In Greek mythology, Machaon (/məˈkeɪ.ən/; Μαχάων) was a son of Asclepius; and the older brother of Podalirius. He and his brother led an army from Tricca in the Trojan War on the side of the Greeks.

== Family ==
Machaon fathered Nicomachus and Gorgasus by Anticleia, daughter of Diocles of Pharae. His other sons were Alexanor, Sphyrus and Polemocrates.

According to Diogenes Laertius's Lives and Opinions of Eminent Philosophers, Hermippus, in his book On Aristotle, places Machaon as the son of Asclepius, father of Nicomachus, and ancestor of Aristotle.

== Mythology ==
Both Machaon and Podalirius were highly valued surgeons and medics. In the Iliad, he was wounded and put out of action by Paris. Machaon (or his brother) healed Telephus, Menelaus (after he sustained an arrow at the hand of Pandarus), and the foot infection of Philoctetes during the war. He was also supposed to possess herbs which were bestowed to his father Asclepius by Chiron, the centaur.
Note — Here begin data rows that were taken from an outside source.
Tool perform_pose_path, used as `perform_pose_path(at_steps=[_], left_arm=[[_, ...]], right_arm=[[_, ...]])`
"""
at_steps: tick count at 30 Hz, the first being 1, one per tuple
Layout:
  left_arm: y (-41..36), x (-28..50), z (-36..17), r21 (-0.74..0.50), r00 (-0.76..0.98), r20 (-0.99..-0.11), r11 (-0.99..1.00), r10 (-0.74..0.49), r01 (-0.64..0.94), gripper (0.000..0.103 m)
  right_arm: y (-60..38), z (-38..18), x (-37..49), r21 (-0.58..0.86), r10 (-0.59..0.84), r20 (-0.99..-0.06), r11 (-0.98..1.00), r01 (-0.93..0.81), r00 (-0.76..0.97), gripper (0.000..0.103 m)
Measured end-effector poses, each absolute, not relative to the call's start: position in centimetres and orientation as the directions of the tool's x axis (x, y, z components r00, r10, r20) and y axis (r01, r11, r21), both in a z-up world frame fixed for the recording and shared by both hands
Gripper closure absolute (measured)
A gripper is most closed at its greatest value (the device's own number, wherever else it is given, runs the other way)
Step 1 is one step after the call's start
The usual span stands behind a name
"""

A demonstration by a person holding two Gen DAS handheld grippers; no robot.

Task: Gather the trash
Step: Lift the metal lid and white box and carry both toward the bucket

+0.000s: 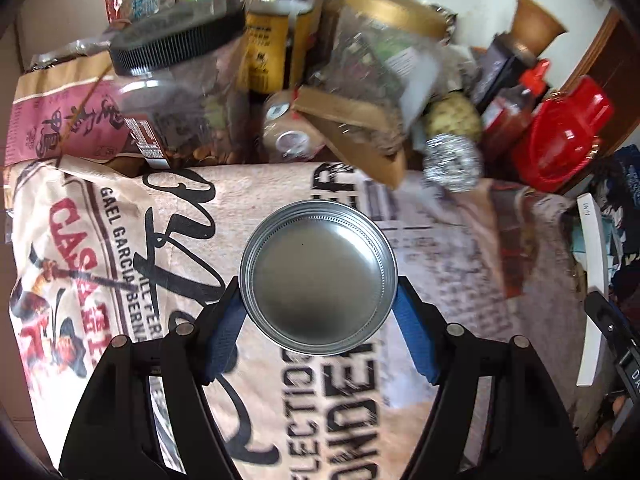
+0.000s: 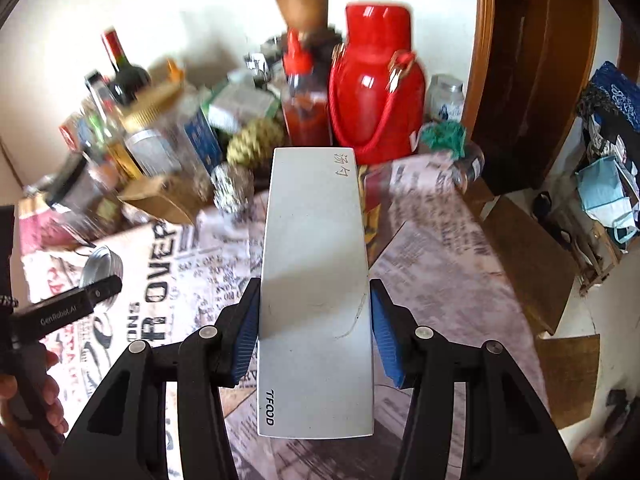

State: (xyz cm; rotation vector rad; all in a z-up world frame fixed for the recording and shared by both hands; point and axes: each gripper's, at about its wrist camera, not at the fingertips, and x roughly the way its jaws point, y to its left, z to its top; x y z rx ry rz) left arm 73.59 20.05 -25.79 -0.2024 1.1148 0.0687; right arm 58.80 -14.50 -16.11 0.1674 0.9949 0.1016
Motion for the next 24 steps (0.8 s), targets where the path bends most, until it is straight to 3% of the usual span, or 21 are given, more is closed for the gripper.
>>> perform_pose_path(at_steps=[11,24], left_arm=[[11.7,63.8,-13.5,-0.157,0.641,-0.768,0.974,-0.015,-0.166,0.033],[4.4,51.4,-4.0,-0.169,0.796,-0.600,0.959,0.083,-0.227,0.033]], right_arm=[[-14.8,-10.4,55.7,0.238,0.303,-0.696,0.953,-0.189,0.651,0.055],[-18.2,-5.0,50.7,0.234,0.446,-0.581,0.892,-0.386,0.680,0.055]])
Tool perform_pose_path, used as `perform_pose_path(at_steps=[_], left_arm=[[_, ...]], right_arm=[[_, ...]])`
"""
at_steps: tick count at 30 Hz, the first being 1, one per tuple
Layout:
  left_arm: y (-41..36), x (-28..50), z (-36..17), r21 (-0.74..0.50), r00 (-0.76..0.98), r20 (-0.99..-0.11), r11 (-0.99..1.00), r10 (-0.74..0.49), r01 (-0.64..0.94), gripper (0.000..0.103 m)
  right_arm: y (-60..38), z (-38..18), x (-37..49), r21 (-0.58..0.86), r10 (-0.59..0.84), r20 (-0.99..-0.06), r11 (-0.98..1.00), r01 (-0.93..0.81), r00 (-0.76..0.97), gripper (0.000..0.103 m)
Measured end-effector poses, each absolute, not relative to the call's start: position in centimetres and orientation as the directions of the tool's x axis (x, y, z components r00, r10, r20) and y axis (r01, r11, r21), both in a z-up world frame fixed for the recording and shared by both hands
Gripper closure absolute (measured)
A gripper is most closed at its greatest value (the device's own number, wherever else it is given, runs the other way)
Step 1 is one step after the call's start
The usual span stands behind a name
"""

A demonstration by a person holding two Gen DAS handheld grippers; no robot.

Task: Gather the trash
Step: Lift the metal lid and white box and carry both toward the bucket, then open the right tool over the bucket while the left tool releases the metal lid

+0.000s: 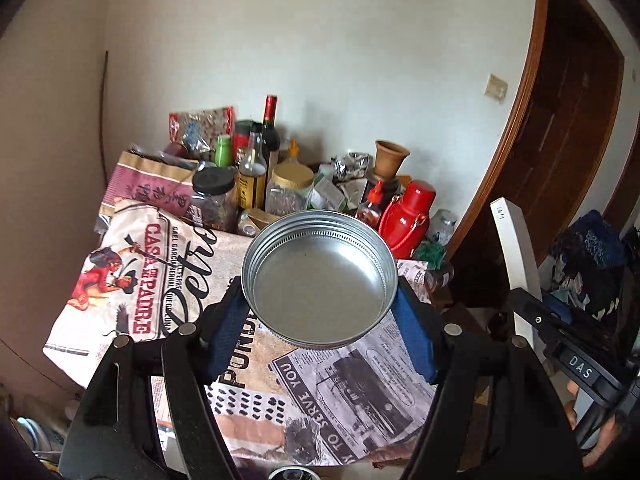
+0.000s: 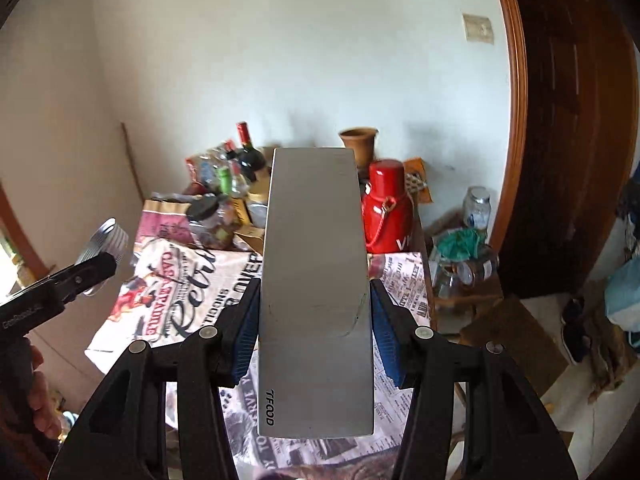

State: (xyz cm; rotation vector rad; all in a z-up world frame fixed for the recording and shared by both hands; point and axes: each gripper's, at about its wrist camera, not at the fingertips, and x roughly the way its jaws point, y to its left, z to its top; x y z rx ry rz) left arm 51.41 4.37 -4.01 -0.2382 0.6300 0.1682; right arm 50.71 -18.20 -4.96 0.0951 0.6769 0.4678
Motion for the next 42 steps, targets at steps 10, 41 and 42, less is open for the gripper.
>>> perform_pose_path(at_steps=[10,41,42], left_arm=[[4.3,42.7,-0.5,-0.168,0.858,-0.507,0.967,0.080,-0.190,0.033],[5.4,22.6,-9.8,-0.158,0.699,-0.709,0.987,-0.099,-0.021,0.033],[4.9,22.9,-10.7,-0.160,0.683,-0.723,0.987,-0.103,-0.020,0.033]], right_arm=[[-18.5,-2.1,43.2,0.260,0.453,-0.509,0.891,-0.371,0.732,0.055],[-16.3,-10.2,24.0,0.278,0.306,-0.710,0.949,-0.146,0.634,0.055],[-16.5,-10.9,23.9,0.273,0.304,-0.723,0.950,-0.148,0.620,0.055]])
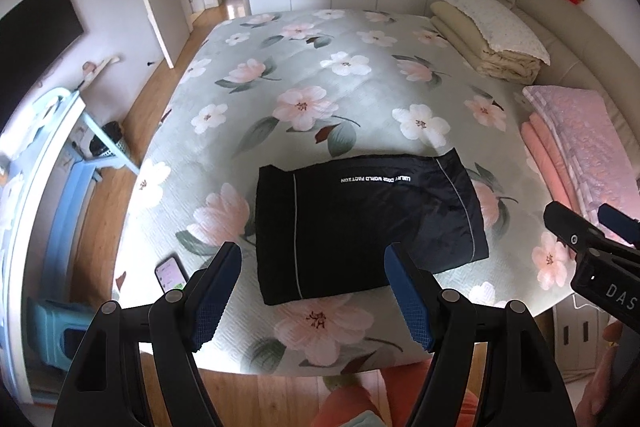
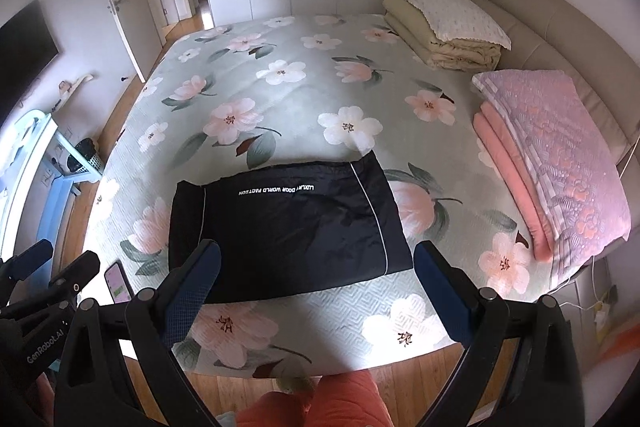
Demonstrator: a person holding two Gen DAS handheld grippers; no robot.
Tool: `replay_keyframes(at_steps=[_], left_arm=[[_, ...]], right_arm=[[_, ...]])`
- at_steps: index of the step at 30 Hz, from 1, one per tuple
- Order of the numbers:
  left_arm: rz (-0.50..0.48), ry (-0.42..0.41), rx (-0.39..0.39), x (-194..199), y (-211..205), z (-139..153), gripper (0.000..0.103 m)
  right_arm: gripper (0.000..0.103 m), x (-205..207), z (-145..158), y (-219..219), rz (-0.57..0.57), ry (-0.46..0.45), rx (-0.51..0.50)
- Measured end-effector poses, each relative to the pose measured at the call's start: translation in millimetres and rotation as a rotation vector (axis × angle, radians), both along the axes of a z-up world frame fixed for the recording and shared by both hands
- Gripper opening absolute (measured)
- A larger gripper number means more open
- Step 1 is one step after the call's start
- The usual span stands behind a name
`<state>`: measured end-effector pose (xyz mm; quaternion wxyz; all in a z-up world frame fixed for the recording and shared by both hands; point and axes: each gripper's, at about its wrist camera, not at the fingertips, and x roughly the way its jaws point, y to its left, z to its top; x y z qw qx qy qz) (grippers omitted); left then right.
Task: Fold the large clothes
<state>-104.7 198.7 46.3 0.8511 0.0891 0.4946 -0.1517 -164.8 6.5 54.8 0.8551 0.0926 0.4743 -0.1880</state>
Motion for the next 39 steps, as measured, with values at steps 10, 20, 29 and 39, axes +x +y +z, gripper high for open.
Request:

He was killed by Eurypylus in the tenth year of the war. He was buried in Gerenia in Messenia, where he was worshiped by the people.

In the account of Dares the Phrygian, Machaon was illustrated as ". . . large and brave, dependable, prudent, patient, and merciful."
==Legacy==

- The Old World swallowtail butterfly (Papilio machaon) references Machaon in its binomial name.
- Machaonia, a plant genus in Rubiaceae, is named for Machaon.
- The Jovian trojan asteroid 3063 Makhaon is named after him.